Romains 14, 1-23

« Pourquoi juges-tu ton frère, pourquoi méprises-tu ton frère ? »

Fiodor Mikhaïlovitch Dostoïevsky

Les frères Karamazov, 6, 3, La Pléiade, p. 345s

 

           Avant tout, rappelle-toi que tu ne peux être le juge de personne, car il n’est point possible d’être à la fois juge et criminel ; et le juge doit savoir avant tout qu’il est lui-même criminel, exactement comme celui qui se tient devant lui, et qui peut être coupable plus que tous du crime de celui qui se tient devant lui. Quand il aura compris cela, alors il pourra tenir le rôle de juge. Non-sens, dira-t-on ? Non, c’est la vérité. Car si j’étais moi-même un juste, peut-être n’y aurait-il pas de criminel à se tenir devant moi. Et si tu peux prendre à ton compte le crime de celui qui se tient devant toi, prends-le aussitôt, souffre toi-même à sa place, et laisse-le aller sans lui faire de reproches. Et même si la loi t’a établi son juge, autant qu’il te sera possible, agis dans cet esprit, car il s’en ira et se condamnera lui-même, plus sévèrement que ton tribunal. S’il s’endurcit et se moque de toi, n’en sois pas ébranlé : c’est donc que son heure n’est pas encore venue, mais elle viendra. Si elle ne vient pas, c’est égal ; à sa place, un autre comprendra, souffrira, s’accusera et se condamnera lui-même, et la vérité sera accomplie. Crois-le fermement : telle est l’espérance et la foi des saints.

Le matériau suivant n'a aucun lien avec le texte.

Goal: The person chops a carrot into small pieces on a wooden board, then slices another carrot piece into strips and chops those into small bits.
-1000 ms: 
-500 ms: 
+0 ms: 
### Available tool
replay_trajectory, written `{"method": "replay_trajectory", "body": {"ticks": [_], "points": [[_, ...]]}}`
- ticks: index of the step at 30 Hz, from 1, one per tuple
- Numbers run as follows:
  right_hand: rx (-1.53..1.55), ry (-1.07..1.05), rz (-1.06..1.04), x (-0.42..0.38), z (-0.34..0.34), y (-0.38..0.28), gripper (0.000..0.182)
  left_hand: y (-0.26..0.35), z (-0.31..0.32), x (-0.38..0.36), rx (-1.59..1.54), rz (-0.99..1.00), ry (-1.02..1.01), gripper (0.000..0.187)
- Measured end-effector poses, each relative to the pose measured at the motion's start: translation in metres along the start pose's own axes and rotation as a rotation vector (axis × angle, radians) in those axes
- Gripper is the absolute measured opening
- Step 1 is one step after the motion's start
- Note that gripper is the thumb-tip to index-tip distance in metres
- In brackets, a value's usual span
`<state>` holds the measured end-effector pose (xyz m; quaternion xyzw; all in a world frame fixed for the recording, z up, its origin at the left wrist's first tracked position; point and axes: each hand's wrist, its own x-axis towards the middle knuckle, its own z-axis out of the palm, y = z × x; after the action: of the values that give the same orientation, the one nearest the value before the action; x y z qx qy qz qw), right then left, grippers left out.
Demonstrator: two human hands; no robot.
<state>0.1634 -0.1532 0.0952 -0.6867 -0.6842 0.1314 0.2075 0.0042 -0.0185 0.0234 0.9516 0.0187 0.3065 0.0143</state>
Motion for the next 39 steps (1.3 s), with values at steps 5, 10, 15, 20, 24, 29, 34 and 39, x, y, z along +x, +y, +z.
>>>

            Si la scélératesse des gens t’inspire de la peine et de l’indignation, et que tu te sentes sur la défensive et désires même leur rendre mal pour mal, crains ce sentiment plus que tout : aussitôt, infliges-toi la même peine que si tu étais toi-même coupable de leur forfait. Accueille cette peine et endure-la, et ton cœur s’apaisera. Tu comprendras que toi aussi tu es coupable, car tu aurais pu luire, éclairant les coupables, même si tu avais été le seul juste, et tu n’as pas lui. Si tu avais lui, la lumière leur aurait montré une autre route, et le crime qu’ils ont accompli, ils ne l’auraient peut-être pas accompli à cause de ta lumière. Et même si tu as lui, mais t’aperçois que tu ne sauves personne, et que les gens s’endurcissent à cause de ta lumière, ne doute pas de la puissance de la lumière céleste. Crois bien ceci : même s’ils n’ont pas été sauvés pour cette fois, ils seront sauvés plus tard. Et même si eux ne sont pas sauvés plus tard, leurs fils seront sauvé, car ta lumière ne meurt pas bien que toi-même tu meures.

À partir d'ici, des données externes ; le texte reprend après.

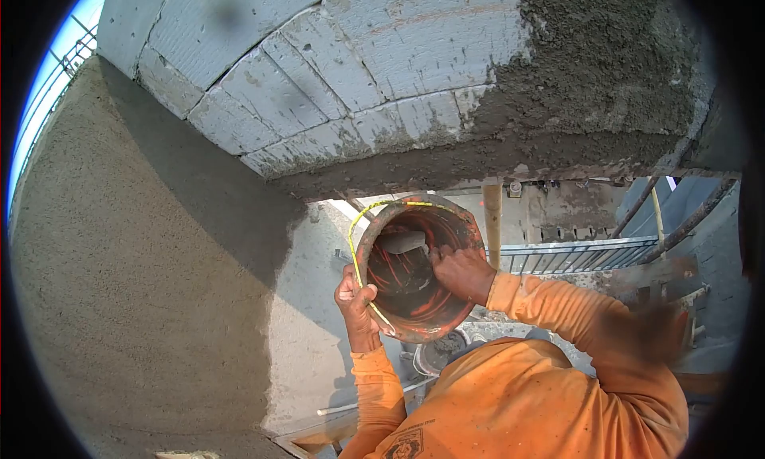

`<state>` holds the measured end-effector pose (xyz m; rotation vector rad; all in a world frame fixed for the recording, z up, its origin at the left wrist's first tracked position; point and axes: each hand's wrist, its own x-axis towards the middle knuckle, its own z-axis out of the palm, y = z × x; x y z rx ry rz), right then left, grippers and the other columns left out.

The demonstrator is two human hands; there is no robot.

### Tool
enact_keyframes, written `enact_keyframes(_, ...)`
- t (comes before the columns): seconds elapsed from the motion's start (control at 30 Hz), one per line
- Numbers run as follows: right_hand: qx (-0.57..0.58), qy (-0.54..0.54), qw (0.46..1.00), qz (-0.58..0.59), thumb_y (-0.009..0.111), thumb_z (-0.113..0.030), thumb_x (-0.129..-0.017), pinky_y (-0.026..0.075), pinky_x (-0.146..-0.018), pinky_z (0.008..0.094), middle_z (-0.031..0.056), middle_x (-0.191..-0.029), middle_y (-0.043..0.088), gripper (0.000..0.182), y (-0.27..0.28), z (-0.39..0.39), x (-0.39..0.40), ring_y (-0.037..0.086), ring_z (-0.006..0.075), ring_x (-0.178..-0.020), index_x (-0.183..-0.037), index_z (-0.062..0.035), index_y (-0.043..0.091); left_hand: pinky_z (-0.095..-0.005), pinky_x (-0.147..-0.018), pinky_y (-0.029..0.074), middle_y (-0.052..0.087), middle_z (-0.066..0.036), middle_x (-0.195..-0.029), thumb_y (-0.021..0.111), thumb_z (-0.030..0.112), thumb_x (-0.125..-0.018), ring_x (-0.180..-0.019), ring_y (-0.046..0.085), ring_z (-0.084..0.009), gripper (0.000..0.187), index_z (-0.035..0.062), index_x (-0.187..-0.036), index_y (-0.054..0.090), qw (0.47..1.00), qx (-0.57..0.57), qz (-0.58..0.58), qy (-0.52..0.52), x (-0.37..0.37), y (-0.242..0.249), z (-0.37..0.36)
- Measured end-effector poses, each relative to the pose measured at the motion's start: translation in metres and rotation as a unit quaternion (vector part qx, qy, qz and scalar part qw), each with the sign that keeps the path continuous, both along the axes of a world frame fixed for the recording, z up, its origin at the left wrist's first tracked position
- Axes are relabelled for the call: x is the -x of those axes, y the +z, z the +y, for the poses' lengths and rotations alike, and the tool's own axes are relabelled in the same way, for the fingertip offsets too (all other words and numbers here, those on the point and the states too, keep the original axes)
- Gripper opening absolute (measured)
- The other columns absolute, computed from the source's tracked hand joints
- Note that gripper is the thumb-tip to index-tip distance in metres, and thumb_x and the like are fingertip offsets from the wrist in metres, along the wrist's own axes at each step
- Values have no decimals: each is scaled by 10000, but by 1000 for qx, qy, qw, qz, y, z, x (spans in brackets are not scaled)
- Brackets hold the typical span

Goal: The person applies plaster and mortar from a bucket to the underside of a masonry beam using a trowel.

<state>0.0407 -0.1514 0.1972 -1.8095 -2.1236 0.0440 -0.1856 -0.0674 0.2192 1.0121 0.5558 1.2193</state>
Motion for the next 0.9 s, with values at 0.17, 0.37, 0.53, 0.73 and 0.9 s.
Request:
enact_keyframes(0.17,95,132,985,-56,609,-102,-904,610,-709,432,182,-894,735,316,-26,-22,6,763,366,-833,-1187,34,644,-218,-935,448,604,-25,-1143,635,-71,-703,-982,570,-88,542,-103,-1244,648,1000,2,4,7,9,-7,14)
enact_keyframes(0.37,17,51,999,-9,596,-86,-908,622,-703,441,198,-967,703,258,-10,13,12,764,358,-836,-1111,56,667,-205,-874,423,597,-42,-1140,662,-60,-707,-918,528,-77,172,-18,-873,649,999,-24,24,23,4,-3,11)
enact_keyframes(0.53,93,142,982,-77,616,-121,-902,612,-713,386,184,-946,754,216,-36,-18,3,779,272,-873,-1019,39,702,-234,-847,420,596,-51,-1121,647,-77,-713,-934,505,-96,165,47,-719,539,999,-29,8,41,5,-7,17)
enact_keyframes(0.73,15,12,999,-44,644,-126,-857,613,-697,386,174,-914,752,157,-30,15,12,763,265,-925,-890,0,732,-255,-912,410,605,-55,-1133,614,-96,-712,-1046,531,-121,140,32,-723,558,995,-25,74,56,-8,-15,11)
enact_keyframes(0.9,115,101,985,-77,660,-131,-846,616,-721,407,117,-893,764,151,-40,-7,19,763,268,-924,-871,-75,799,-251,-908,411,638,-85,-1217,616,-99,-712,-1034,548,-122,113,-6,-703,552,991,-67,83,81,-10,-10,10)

            Le juste s’en va, mais sa lumière demeure. Les hommes sont sauvés, toujours, après la mort de celui qui les a sauvés. La race des hommes ne reçoit pas ses prophètes, elle les fait disparaître, mais les hommes aiment leurs martyrs, et révèrent ceux qui les ont torturés. Toi donc, tu travailles pour tout le grand univers de Dieu, tu agis pour ce qui viendra après toi. Ne cherche jamais de récompense.